FCC Chairman Ajit Pai has argued that the increase in demand for WiFi during the COVID-19 pandemic has shown the need for more spectrum as people increasingly work from home and stream entertainment. There has been bipartisan support on the commission for splitting the spectrum band, and no commissioners dissented from today’s vote.

“In short, if adopted, these new rules for the 5.9-GHz band would deliver a win for American consumers and a win for automotive safety,” Pai said in an October blog post on the FCC’s website.

Although 30 megahertz remains within the 5.9-GHz band for V2X communications, the agency chose to reserve it just for C-V2X, shutting out DSRC entirely. “Defenders of DSRC will undoubtedly complain about this decision, but here’s the plain truth: DSRC has done virtually nothing over the past 21 years to improve automotive safety,” Pai wrote—a position he echoed during today’s vote.  

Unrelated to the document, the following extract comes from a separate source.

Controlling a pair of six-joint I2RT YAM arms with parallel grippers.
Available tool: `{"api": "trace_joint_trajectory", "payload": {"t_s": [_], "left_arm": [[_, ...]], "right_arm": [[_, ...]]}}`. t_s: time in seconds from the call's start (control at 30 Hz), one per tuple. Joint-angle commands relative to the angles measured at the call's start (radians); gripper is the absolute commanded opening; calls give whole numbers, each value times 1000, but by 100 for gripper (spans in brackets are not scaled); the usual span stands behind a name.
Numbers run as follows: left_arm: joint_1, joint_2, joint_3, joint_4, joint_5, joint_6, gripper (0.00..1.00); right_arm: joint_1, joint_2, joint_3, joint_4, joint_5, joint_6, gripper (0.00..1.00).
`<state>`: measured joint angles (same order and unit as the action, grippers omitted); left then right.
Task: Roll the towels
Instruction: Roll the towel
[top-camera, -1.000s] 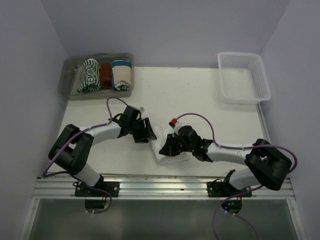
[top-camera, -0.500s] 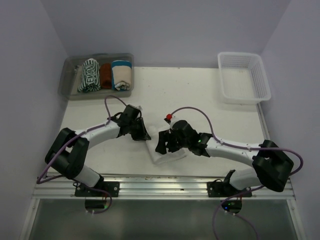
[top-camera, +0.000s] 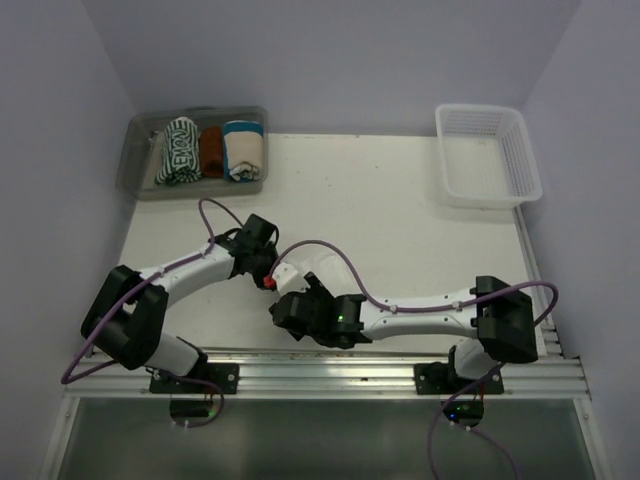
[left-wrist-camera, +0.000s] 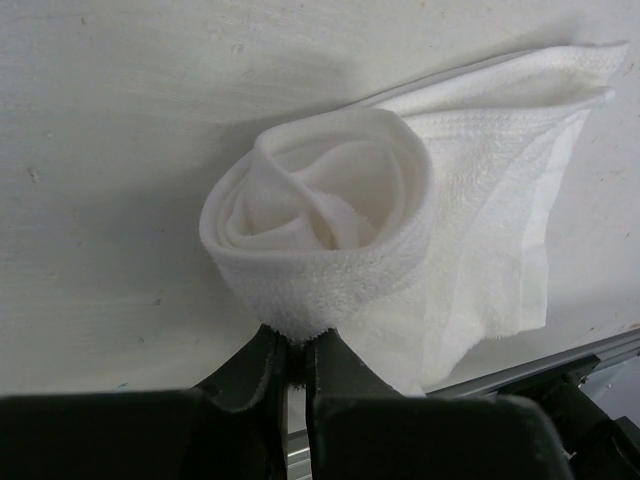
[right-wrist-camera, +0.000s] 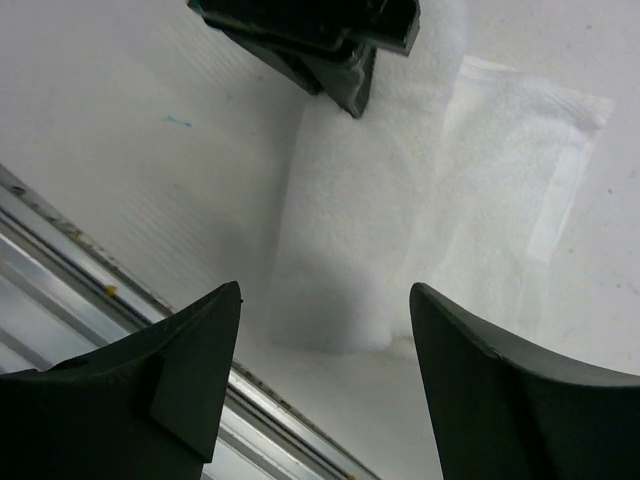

A photo-illustration of For's vehicle-to-everything technology, with a car near a person in a crosswalk

The 5.9-GHz band has been set aside since 1999, when the FCC agreed it could be used for the development of future communications among vehicles and infrastructure, such as roads, traffic signals, or lamp posts. The reserved airwaves have been called the “Safety Spectrum” by the DOT, AAA, the National Safety Council, and other groups.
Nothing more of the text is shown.